Written by Olaf Lesniak
Today I’m here to review a movie no one asked for. Not a single soul. Don’t get me wrong, Chris Hemsworth and Tessa Thompson is a match we’ve seen work before, and the Men In Black Universe brims with potential, however, the state in which Men In Black: International finds itself is best described as a tumbleweed in the wind — completely disinterested!
Movie studios struggle today to do anything but recycle any movie they can later mass produce into fifteen sequels and launch into a cinematic universe. I thought the Men In Black window closed a long time ago, yet here we are. It’s not just Sony that is responsible for this. Just a decade ago no one expected Disney would put out a live-action remake of Aladdin or a “live-action” Lion King. In current times, franchises aren’t allowed to age.
That’s particularly why movies like the one I’m about to review don’t create excitement. They only fill the void of what would be an empty week at the box office without them.
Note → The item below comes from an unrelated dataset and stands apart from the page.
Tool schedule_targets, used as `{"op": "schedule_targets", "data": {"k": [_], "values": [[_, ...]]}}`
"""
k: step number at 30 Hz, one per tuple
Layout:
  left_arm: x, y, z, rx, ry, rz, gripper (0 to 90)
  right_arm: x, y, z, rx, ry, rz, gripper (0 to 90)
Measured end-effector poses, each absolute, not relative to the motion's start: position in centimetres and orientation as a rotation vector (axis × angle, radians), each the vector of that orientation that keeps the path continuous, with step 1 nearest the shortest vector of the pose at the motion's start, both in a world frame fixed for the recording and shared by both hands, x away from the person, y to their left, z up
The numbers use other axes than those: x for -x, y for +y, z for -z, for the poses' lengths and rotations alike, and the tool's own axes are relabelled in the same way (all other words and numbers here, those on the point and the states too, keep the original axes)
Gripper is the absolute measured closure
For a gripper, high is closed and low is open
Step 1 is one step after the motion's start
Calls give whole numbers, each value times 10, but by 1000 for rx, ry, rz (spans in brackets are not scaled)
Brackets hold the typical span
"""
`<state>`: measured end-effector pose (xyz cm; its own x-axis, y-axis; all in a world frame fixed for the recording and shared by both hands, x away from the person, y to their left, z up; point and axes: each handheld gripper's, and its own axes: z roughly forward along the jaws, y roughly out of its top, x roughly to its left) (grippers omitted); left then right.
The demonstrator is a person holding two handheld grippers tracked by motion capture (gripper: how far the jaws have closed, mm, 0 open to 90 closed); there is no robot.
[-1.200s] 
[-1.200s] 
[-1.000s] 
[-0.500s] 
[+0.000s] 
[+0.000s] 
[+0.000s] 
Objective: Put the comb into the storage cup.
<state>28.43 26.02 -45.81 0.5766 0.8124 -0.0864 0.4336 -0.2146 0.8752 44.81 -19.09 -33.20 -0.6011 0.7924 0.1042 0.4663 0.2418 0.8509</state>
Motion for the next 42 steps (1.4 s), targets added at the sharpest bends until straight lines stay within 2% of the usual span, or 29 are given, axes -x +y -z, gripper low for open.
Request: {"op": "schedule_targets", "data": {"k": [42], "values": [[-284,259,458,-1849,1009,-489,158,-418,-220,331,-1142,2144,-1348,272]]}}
The following review will be spoiler free.
Directed By: F. Gary Gray
Written By: Art Marcum and Matt Holloway
Ever since she discovered alien life, Molly (Tessa Thompson) has been focused on finding the organization responsible for keeping it in check in hopes of becoming one of its agents. With years to search and hone her skills, her dream comes true. She infiltrates the headquarters, gains a novice status, moves to England and meets her new partner (Hemsworth), an experienced yet hubris-filled individual.
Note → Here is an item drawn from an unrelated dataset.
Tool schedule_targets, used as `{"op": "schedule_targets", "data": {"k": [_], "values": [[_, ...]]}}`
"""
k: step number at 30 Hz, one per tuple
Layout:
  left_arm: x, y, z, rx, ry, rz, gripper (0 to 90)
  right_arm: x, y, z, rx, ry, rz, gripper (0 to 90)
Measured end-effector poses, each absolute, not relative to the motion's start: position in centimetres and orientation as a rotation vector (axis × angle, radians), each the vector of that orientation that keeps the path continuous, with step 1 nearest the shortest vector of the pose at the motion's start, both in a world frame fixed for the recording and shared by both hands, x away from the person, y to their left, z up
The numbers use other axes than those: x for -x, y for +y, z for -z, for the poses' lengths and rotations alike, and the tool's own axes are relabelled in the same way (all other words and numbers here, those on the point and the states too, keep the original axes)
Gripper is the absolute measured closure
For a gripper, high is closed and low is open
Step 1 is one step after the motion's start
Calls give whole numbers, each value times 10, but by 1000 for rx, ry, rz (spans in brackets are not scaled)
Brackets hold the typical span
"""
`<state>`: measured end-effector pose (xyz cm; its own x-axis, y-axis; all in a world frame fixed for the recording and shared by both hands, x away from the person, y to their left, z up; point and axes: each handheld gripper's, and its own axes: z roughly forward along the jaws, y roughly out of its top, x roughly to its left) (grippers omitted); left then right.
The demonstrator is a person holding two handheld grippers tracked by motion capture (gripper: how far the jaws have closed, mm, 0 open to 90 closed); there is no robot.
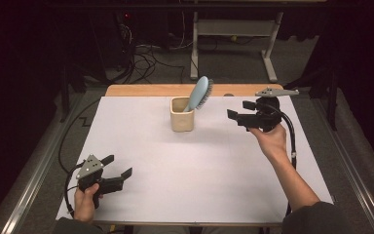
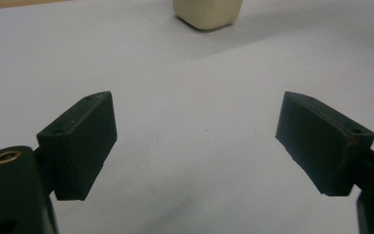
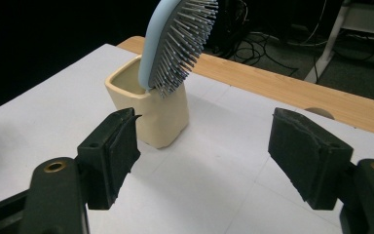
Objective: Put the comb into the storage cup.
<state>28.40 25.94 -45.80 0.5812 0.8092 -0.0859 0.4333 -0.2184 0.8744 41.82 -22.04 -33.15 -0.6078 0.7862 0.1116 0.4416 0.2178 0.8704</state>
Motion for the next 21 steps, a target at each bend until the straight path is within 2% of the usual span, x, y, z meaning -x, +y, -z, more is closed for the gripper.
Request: {"op": "schedule_targets", "data": {"k": [21], "values": [[-284,259,458,-1846,1009,-488,158,-407,-236,334,-1150,2124,-1359,270]]}}
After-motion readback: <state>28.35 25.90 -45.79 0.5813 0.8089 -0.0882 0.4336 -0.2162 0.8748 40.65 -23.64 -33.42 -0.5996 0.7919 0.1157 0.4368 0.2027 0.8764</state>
Together, they embark to prove themselves against all alien odds with secrets, wits, weapons, and fine looking black suits.
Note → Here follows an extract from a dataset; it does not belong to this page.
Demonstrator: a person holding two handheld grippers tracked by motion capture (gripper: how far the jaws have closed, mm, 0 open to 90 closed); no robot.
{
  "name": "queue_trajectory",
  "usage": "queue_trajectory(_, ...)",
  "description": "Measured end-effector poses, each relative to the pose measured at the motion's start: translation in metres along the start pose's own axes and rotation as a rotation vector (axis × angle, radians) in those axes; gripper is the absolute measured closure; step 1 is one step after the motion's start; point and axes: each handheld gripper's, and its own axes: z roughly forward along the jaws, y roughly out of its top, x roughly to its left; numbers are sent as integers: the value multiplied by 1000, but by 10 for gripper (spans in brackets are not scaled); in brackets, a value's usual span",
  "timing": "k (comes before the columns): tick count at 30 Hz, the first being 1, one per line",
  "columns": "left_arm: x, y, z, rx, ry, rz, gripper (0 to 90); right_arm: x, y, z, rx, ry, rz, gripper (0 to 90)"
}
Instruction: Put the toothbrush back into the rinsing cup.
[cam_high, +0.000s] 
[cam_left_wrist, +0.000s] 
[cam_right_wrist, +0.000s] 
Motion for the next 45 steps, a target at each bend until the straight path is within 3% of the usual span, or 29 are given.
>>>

Allow me to take things back to November of 2014. A well-known hacker group leaks the plans of the wretched Sony Pictures to the world. At last! Their schemes were now unveiled. It was at this moment in history did everyone realize the dire state at which their movie division was in. They had the plans to make an all-female Ghostbusters, produce dozen more Spider-Man spin-offs and other questionable projects, most of which did not see the light of day.
One of their ideas, though, did sound promising — a crossover with the characters from the 21 Jump Streetuniverse. Skip to a few years later, the frost set in with the announcement to scrap the idea completely and instead make a continuation with a new batch of characters. This was likely where many people — including me — lost interest.
Finding replacements for Will Smith and Tommy Lee Jones is like pushing a heavy cart up a hill. Their chemistry was always the best part of every movie, regardless of the quality. To switch out such elements to a well-established IP is a challenge all franchises have to overcome.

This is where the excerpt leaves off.